**PROBLEM DESCRIPTION:** Using the listing below, copy exactly the lines from the one containing "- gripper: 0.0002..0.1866" to the one containing "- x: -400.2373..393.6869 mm", both lines included, and no others.
Content starts
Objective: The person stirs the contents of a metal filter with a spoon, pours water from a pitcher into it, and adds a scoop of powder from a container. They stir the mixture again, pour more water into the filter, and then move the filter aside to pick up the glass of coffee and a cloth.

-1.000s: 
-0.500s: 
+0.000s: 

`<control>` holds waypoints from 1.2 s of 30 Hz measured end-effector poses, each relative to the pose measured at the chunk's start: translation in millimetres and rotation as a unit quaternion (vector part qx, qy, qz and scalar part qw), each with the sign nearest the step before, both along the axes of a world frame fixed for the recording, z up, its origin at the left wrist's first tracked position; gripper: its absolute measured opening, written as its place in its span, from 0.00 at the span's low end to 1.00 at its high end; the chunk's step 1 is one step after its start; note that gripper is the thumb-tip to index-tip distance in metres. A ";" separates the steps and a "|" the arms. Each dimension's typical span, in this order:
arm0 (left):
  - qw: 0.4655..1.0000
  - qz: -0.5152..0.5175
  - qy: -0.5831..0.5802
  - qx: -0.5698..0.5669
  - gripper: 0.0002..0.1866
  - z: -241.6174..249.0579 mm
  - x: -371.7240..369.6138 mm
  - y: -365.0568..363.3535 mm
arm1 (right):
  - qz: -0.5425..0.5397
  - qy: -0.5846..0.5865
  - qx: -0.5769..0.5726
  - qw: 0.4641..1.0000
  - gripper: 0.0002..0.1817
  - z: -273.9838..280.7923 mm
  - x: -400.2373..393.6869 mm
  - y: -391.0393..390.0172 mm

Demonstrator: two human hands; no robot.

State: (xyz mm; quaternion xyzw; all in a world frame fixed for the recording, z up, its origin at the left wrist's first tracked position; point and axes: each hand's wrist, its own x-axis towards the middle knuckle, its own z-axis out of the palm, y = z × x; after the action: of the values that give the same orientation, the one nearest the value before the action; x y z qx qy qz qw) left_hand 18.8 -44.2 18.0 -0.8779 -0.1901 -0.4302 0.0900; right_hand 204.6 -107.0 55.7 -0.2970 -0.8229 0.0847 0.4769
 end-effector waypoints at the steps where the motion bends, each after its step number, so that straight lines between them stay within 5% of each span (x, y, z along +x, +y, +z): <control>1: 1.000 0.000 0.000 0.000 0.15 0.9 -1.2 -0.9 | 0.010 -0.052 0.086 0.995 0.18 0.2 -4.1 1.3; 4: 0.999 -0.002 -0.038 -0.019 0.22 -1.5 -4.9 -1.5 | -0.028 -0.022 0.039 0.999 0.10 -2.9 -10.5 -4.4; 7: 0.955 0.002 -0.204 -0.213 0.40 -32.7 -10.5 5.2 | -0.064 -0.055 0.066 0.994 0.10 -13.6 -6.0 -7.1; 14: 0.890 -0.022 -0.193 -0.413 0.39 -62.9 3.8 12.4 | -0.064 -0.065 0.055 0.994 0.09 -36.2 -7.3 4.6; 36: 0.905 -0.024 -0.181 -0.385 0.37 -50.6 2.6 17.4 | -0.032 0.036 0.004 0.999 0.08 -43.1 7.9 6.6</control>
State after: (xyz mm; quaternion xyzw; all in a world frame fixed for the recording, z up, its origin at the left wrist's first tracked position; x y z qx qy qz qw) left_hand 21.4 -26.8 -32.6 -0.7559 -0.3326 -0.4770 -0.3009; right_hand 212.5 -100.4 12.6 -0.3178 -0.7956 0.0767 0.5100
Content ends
**ANSWER SPACE:**
  - gripper: 0.0002..0.1866
  - z: -241.6174..249.0579 mm
  - x: -371.7240..369.6138 mm
  - y: -365.0568..363.3535 mm
arm1 (right):
  - qz: -0.5425..0.5397
  - qy: -0.5846..0.5865
  - qx: -0.5769..0.5726
  - qw: 0.4641..1.0000
  - gripper: 0.0002..0.1817
  - z: -273.9838..280.7923 mm
  - x: -400.2373..393.6869 mm

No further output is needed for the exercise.